The request was made to excavate for minerals such as gold, copper, silver, and zinc, across a total area of four hundred and ten square kilometres. The Left Bloc (BE) party has already come forward against the prospect of such development, basing such opposition mainly on environmental grounds.

According to Pedro Soares, a BE Member of Parliament, there is an inherent contradiction between the possibility of having a mine of such a “brutal dimension with the goals that have been published by the Government with regard to fighting climate change”.
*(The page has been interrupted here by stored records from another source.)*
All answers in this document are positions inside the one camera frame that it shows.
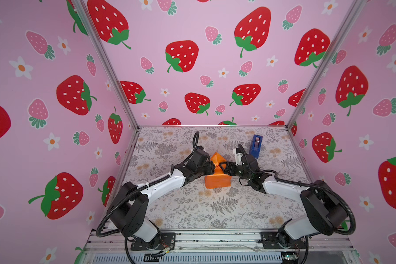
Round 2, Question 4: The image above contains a yellow orange wrapping paper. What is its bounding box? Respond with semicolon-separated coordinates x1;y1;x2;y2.
205;152;232;189

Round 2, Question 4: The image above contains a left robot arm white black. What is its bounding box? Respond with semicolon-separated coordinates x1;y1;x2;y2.
108;150;215;243

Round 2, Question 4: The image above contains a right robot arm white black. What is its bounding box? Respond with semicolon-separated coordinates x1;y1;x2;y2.
220;162;356;245

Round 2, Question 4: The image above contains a blue tape dispenser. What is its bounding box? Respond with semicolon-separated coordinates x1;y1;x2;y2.
249;135;263;159

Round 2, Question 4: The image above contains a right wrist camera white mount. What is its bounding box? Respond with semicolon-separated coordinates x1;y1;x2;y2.
234;147;248;166

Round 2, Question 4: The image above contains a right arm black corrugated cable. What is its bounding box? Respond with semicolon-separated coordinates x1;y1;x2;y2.
273;176;357;235

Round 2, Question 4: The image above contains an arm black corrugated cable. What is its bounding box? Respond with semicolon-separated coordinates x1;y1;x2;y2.
273;176;357;235
95;173;172;238

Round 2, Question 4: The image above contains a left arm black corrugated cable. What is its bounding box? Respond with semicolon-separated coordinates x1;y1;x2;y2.
95;173;172;238

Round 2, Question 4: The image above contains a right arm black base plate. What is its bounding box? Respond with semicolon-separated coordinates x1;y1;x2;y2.
259;232;306;250

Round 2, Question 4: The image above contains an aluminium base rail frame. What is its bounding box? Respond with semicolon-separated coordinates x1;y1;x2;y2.
79;229;362;264

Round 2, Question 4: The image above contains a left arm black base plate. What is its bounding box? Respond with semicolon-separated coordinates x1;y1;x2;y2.
130;232;176;251

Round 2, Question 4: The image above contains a left aluminium corner post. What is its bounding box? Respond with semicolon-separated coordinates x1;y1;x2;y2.
73;0;140;132

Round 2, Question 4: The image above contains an aluminium corner post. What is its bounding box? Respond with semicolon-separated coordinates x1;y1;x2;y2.
73;0;140;132
286;0;366;132

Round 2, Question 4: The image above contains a right aluminium corner post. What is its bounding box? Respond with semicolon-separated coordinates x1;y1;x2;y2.
286;0;366;132

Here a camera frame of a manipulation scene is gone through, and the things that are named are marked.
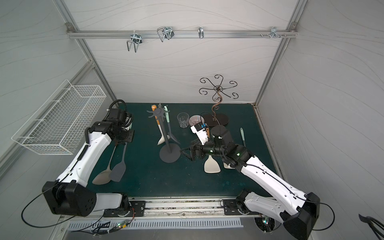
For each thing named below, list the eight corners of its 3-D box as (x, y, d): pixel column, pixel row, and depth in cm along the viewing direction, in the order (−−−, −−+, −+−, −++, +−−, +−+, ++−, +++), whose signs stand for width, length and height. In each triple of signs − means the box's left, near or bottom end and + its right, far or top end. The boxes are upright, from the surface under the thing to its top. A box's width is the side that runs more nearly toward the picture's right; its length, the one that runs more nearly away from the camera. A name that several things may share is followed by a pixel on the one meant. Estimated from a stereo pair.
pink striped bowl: (190, 128, 110) (189, 122, 104) (188, 122, 114) (188, 115, 108) (204, 126, 111) (204, 119, 106) (201, 119, 115) (202, 113, 110)
The Évora Town Hall and environmentalist association Quercus have now exercised their right, within the terms of public consultation, to officially oppose the proposed exploration.

The Town Hall justified its opposition by saying that the attribution of a mining license “is against the interests of the population of the Évora Council and the region as a whole”.

Quercus cited “enormous environmental impacts” as part of its oppositional stance, while also appealing to the Government to reject Exchange Mineral’s ambitions altogether.

Moreover, 1,500 people have protested against the exploration of uranium in the Spanish locality of Zahinos, a few kilometres from the Portuguese border.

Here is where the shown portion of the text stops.